It was late in the evening of May 7, 2022, when a Russian missile hit a museum that was once home to the 18th-century Ukrainian poet and philosopher Hryhory Skovoroda.
“The roof was completely blown off, the walls were burned, and only the statue of Skovoroda survived. It’s a miracle that it happened,” said Nastya Ishchenko, deputy director of the museum in the Kharkiv region of northeastern Ukraine.
According to the UN cultural organization, UNESCO, it is one of 432 cultural sites damaged in Ukraine since the start of the large-scale invasion on February 24, 2022.
The destruction of much of their culture has not only further distanced Ukrainians from the Russian-dominated cultural space they shared for decades under Soviet rule.
It has also fueled a hunger for their own culture, described by one daily as a “Ukrainian cultural flowering”.
A total of 139 religious sites, 214 buildings of historical or artistic importance, 31 museums, 32 monuments, 15 libraries and one archive were affected.
The management of the Hryhoriy Skovoroda Museum knew that the museum could be attacked and therefore most of the valuable objects had been moved to a safer location.
There was no other potential target near the museum, so the Ukrainians believe the museum was bombed purely for its cultural importance.
Ukraine’s museums in Russian-occupied territories have faced a very different problem. The full extent of the plundering by Russian troops came to light in the final days of the occupation of the southern city of Kherson.
Entire truckloads of artwork and historical artifacts were taken by the Russians, ostensibly for “safe keeping.”

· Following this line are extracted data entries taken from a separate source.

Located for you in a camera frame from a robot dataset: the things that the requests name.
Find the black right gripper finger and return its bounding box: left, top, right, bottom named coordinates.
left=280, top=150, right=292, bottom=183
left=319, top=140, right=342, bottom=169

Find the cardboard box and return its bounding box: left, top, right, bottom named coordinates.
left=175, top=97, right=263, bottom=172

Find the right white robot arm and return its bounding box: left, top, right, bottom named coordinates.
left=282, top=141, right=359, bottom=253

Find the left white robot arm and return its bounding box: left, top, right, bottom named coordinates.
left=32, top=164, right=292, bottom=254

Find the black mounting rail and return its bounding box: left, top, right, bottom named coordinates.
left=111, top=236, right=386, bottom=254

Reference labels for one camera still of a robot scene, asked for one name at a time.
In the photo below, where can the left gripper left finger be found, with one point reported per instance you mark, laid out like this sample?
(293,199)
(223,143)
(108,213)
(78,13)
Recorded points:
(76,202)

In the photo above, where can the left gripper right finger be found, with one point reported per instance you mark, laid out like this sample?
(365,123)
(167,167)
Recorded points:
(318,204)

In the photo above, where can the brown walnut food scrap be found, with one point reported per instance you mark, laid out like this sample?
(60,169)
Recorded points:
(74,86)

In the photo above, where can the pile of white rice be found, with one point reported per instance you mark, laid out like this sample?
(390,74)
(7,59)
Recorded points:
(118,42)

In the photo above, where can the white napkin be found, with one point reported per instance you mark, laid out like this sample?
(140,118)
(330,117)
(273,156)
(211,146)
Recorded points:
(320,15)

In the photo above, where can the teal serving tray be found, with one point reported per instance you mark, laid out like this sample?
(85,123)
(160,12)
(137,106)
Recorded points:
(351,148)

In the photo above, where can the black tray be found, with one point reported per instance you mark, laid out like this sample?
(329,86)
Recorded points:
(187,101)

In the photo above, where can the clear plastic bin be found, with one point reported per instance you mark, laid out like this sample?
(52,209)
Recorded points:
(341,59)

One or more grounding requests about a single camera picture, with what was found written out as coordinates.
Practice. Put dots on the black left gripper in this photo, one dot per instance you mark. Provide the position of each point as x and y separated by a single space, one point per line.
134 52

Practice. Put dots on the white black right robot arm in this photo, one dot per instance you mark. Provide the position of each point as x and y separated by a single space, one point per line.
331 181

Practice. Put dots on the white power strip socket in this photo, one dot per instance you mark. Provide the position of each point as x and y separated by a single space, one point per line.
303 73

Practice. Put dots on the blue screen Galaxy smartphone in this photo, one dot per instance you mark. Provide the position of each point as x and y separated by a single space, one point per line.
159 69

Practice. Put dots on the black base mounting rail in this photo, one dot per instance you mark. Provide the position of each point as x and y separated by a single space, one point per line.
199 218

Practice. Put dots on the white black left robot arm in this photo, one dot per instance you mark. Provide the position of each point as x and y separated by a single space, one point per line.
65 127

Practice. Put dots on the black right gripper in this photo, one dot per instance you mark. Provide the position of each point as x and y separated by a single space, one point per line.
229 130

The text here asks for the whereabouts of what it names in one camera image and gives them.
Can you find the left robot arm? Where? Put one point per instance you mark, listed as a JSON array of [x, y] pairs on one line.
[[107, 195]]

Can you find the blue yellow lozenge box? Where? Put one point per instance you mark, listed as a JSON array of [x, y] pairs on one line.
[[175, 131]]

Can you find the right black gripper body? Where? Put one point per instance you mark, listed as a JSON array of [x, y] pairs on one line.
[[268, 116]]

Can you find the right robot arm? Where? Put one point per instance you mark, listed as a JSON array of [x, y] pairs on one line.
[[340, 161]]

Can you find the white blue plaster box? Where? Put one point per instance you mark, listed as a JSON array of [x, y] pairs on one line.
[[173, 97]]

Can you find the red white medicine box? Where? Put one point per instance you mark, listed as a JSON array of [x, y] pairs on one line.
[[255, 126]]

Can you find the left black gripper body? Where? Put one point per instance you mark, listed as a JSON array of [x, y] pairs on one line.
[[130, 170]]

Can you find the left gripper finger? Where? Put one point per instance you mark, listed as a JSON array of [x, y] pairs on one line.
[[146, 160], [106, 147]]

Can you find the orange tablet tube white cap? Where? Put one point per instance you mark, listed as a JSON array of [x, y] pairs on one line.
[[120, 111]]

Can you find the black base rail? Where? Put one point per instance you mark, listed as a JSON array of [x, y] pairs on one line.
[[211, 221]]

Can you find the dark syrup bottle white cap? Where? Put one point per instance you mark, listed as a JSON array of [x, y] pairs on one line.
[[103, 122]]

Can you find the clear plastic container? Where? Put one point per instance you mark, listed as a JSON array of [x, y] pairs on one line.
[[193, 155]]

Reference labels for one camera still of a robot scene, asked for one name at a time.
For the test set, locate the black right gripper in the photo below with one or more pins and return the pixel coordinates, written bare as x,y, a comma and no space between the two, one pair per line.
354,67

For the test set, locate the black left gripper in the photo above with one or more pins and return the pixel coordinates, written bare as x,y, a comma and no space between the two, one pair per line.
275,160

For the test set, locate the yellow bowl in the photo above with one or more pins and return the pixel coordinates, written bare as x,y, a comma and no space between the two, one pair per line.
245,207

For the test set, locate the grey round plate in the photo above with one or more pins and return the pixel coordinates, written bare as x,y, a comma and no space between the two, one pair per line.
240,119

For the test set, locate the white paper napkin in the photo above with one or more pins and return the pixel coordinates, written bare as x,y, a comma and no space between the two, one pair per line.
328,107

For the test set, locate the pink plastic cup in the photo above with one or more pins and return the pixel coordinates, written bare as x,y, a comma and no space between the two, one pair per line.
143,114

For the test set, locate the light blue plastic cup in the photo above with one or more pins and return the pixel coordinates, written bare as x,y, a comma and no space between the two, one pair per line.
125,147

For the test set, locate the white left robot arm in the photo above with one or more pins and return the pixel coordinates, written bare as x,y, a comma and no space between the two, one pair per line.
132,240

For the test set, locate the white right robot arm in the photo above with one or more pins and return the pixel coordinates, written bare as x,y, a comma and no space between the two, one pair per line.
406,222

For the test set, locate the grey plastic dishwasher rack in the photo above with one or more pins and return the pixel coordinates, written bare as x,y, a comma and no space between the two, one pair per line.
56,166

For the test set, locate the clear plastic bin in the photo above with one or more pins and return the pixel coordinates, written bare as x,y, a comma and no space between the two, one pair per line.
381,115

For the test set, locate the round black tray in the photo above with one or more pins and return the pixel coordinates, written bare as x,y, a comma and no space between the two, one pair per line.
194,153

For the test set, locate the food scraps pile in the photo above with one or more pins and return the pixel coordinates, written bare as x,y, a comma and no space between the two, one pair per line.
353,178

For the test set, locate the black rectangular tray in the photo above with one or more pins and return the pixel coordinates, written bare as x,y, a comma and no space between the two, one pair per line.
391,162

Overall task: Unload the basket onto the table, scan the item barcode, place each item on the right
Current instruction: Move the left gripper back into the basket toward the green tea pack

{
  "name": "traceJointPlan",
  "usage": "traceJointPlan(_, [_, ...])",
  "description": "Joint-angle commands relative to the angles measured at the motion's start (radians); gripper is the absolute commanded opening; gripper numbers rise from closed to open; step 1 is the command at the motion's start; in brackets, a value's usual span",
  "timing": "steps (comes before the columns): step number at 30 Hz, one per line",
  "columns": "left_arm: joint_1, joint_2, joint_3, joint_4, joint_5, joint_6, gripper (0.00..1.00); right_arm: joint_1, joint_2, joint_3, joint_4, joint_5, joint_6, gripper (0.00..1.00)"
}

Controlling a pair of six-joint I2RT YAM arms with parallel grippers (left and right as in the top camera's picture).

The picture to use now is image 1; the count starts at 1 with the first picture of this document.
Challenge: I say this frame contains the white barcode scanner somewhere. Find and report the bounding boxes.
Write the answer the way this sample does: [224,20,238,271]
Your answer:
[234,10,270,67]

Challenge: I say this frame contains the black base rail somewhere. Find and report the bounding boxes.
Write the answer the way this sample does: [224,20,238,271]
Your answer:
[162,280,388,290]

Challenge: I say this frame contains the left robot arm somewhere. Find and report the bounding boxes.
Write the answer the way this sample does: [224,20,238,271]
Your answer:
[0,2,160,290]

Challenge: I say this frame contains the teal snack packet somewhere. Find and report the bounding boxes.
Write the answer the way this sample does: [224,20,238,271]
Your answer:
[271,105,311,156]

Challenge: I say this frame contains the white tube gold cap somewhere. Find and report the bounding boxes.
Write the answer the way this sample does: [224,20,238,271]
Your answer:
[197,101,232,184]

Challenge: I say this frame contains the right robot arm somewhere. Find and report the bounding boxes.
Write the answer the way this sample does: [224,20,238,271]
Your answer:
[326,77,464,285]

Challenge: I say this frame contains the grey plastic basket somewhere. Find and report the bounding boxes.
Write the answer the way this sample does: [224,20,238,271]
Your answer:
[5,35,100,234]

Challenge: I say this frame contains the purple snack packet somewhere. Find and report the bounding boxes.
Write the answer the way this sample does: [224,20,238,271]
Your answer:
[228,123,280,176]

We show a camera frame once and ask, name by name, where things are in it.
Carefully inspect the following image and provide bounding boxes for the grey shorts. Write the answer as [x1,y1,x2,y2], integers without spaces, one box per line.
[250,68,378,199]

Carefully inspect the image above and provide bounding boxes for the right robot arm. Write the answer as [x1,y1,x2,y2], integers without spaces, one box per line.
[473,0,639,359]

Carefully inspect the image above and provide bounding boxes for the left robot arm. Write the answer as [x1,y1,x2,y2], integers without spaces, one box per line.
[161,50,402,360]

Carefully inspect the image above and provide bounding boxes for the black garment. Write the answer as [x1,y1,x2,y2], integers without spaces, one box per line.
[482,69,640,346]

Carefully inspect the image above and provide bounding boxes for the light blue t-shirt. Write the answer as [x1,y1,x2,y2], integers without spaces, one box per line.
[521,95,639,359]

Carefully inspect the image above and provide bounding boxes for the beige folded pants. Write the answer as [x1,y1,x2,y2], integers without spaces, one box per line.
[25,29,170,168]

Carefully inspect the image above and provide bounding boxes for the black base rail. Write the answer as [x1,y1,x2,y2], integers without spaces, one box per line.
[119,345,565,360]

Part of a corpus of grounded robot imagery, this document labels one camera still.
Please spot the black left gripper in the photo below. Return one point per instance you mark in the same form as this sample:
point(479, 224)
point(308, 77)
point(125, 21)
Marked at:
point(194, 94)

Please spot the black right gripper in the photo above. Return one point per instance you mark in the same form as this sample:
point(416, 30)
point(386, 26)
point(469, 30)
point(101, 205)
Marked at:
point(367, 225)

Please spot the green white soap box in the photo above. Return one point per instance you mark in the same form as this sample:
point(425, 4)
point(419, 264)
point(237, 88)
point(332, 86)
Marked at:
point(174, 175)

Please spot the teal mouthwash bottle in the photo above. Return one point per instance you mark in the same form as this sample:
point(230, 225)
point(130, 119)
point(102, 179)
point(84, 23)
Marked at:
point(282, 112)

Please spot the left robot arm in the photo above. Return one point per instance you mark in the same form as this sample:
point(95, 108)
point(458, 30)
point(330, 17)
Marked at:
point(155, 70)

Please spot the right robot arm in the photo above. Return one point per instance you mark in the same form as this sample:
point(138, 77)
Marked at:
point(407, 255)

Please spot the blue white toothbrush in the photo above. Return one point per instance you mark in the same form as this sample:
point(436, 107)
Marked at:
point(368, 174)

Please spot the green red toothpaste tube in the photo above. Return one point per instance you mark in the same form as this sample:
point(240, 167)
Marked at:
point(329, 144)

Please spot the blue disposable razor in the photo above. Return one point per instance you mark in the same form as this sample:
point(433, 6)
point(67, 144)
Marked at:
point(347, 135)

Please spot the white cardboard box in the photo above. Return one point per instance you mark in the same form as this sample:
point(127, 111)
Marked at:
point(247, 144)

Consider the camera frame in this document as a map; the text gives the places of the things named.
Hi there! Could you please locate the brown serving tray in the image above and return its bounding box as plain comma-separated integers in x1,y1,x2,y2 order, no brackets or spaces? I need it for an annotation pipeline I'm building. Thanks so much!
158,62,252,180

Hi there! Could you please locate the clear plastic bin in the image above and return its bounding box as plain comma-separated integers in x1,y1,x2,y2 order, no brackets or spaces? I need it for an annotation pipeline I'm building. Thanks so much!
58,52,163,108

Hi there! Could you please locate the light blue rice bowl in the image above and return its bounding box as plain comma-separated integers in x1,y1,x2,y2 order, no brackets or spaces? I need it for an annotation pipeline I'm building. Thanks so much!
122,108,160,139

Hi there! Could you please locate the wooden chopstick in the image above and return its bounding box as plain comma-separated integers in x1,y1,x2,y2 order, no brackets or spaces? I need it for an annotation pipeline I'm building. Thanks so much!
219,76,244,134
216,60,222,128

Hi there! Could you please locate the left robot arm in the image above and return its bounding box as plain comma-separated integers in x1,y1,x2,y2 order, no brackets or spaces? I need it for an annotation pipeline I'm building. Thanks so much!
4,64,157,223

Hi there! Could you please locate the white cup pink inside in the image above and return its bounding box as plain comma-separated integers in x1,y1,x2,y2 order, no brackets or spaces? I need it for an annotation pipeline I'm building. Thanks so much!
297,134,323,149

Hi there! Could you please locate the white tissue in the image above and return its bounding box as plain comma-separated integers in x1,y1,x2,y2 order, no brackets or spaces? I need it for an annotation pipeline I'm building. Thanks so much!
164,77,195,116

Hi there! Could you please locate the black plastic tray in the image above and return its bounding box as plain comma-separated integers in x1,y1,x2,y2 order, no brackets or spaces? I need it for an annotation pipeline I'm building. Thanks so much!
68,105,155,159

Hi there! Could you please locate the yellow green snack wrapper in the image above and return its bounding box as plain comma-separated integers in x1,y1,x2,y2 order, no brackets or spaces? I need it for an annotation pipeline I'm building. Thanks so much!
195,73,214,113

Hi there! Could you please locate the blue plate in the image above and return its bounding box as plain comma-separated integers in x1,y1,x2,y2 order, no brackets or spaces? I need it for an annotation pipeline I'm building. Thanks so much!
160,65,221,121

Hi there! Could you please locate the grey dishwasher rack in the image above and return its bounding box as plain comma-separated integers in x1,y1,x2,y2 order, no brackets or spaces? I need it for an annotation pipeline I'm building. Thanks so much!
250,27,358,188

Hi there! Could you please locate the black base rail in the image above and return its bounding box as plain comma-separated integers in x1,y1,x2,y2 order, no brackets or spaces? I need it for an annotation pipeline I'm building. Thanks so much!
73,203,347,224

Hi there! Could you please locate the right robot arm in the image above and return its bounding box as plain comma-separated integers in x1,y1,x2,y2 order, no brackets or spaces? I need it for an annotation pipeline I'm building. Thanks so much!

The Kherson Art Museum says it has identified 120 works of art taken to Crimea, another occupied territory in Ukraine. But the total number of artifacts lost by the museum is more than 10,000.
In some museums in occupied parts of Ukraine, the Russians have removed exhibits for propaganda purposes. For example, an exhibit on the modern history of Ukraine in Berdyansk has been replaced with one glorifying the “special military operation” – the Kremlin’s official name for the war against Ukraine.
Last May, another aspect of modern Ukrainian culture came under fire when the Faktor Druk printing house in Kharkiv, used by virtually all Ukrainian book publishers, was destroyed.
Not every cultural building was hit deliberately, although the attack on Faktor Druk, which killed seven people and destroyed 50,000 books, was widely seen as a targeted attack.
Other buildings were hit because they were too close to other buildings or because they were unusable for Ukrainian officials or troops.
One publisher described the destruction of books at Faktor Druk as leading to a decline in morale in society. And the disappearance of numerous cultural sites in Ukraine has put pressure on its social fabric.
They are crucial for the cohesion and resilience of communities in times of war, says Chiara Dezzi Bardeschi, head of UNESCO’s department in Ukraine.
“What I’ve seen is that communities are really asking for culture and their cultural centres. They recognise the importance of it to the community and they need it for their resilience. Culture is really important for healing trauma,” she told the BBC.
Ukraine’s acting Minister of Culture, Rostyslav Karandeyev, believes that Russia is deliberately attacking the country’s spiritual and historical symbols: “Not only military targets and critical infrastructure, but also everything that allows Ukrainians to speak about their own identity and statehood.”
As part of this policy, Russian forces have removed and destroyed Ukrainian books from schools and libraries in occupied territories, he told the BBC.
But despite all the gloom, Nastya Ishchenko of the Skovoroda Museum believes that Ukrainians have also come to value more what is threatened by the Russian invasion.
“It’s like a relationship: to understand what you’ve lost, you have to take it away,” she says. “We’re not uniting around aggression or anger, but around cultural values that we’re all going to pass on to future generations. It gives us a ray of light.”
The newspaper describes how bands, artists and writers perform, how new plays premiere and how the theaters are full.
The many volunteers from Ukraine have not only provided essential food, clothing and medicine, but also musical instruments.
“Children said music helped them emotionally, it took them to a place where they don’t hear bombs or sirens. It helps them a lot,” UK-based musician Irina Gould told the BBC podcast Ukrainecast.
“For them it is the best medicine: getting away from reality for a while and living in a world full of beauty and happiness.”